Lutte juridique inefficace à ce jour
En décembre 2020, la majorité municipale de la ville de Périgueux adoptait un règlement intérieur rédigé en langue inclusive. On y lisait notamment la mention des « élu.e.s » ou des « électeur.rice.s » Un ancien élu de la ville — du Parti radical de gauche — avait décidé d’attaquer en justice ce règlement pour illégalité. En juin 2021, la justice avait rejeté le recours, considérant les arguments de l’attaque « non recevables ».

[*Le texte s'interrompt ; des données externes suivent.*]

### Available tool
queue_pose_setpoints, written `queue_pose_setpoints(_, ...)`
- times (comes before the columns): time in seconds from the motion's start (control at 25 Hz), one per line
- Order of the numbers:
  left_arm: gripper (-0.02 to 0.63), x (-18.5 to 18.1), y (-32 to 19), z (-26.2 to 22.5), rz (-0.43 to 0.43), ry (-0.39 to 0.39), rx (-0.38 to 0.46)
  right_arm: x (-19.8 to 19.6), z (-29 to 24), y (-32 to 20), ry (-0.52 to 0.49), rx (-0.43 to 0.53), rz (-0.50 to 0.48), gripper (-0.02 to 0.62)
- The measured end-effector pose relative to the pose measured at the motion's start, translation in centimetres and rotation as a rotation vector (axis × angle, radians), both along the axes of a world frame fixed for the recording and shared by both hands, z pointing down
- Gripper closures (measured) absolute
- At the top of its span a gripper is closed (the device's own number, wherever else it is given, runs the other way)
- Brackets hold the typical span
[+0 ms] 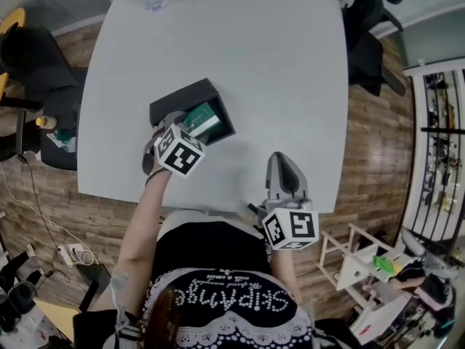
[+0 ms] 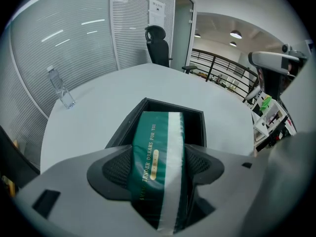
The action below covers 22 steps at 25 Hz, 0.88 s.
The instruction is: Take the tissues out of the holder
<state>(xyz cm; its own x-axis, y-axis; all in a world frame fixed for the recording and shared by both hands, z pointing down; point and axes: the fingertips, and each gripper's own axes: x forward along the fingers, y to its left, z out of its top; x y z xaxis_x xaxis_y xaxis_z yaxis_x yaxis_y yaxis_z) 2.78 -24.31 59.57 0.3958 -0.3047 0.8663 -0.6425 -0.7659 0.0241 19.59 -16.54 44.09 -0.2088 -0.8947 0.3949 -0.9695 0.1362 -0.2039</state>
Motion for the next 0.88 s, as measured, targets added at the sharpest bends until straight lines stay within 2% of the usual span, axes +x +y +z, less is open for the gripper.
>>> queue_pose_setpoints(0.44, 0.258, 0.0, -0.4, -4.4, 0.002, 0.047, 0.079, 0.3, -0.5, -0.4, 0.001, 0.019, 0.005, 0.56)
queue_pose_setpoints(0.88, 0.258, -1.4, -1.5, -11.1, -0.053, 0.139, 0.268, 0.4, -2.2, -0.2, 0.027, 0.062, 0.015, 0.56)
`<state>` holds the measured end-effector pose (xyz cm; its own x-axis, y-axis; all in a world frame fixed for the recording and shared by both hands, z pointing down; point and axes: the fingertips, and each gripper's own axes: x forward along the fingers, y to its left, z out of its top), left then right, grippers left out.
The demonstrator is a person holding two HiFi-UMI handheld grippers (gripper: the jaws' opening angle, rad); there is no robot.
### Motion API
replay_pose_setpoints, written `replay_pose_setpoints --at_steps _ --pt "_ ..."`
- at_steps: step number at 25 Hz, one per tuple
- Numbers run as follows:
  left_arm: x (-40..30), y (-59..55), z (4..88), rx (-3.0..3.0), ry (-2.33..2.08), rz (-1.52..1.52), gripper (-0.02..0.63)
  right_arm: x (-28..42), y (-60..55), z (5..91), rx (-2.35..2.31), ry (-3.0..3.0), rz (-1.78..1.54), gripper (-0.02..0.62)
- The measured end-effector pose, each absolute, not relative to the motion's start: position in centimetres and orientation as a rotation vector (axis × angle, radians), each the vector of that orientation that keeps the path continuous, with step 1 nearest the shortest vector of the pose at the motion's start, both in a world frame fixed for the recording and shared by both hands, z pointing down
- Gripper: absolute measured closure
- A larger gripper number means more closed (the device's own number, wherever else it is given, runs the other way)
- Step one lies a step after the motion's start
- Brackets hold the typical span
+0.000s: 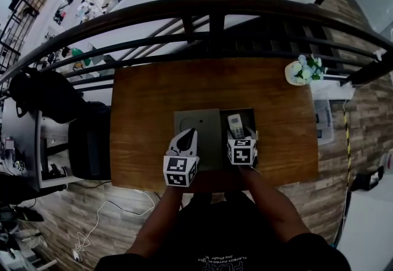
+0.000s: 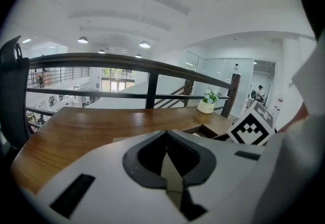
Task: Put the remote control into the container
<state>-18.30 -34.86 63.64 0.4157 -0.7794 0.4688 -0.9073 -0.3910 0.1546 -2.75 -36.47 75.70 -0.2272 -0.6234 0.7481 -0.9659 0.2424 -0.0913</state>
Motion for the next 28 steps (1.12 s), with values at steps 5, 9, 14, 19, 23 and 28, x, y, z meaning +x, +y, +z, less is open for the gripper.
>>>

Alors, les législateurs tentent d’endiguer le phénomène. Le 23 mars 2021, des députés LR ont déposé une proposition de loi visant à « interdire et à pénaliser l’usage de l’écriture inclusive dans les administrations publiques et les organismes en charge d’un service public ou bénéficiant de subventions publiques ». La proposition ayant été renvoyée à la commission des affaires culturelles et de l’éducation, le 21 septembre, ce même groupe a déposé une proposition similaire, qui a subi le même traitement. Le 23 février 2021, une soixantaine de députés se sont rangés derrière le député François Jolivet (LREM), et sa « proposition de loi portant interdiction de l’usage de l’écriture inclusive pour les personnes morales en charge d’une mission de service public ». Cette fois-ci, elle a été renvoyée(e) à la Commission des lois constitutionnelles, de la législation et de l’administration générale de la République. Bref, abandonnée tout comme les autres propositions allant dans le sens d’une lutte contre l’écriture inclusive.
Face au péril que fait peser cette typographie militante sur l’évolution de l’écriture et son apprentissage, Jean-Michel Blanquer a publié le jeudi 6 mai une circulaire proscrivant le point médian au sein des établissements scolaires. Le ministre de l’Éducation nationale soulignait « la complexité et l’instabilité [de l’écriture inclusive] constituent autant d’obstacles à l’acquisition de la langue comme de la lecture ». Il avait alors été abondamment raillé sur les réseaux sociaux, repaire de ces militants politiques qui se servent de ces outils comme arme de diffusion de leur idéologie.
Au vu de la progression régulière de cette typologie dans notre quotidien, il devient indispensable qu’enfin cessent les délires individualistes de cette élite bourgeoise. Elle entend par caprice faire évoluer au forceps le langage, en sacrifiant au passage les dyslexiques et malvoyants — ou tout simplement, les amoureux de notre langue — prouvant qu’ils n’ont de fait, rien à faire de cette prétendue inclusivité. Dire que l’écriture inclusive (et surtout son point médian) n’est qu’un gadget qui ne concernerait qu’une infime minorité, et ne nuirait qu’à peu de monde, est statistiquement faux et dangereux pour qui la considère un tant soit peu nuisible.
Source : Front populaire, 18 décembre 2021.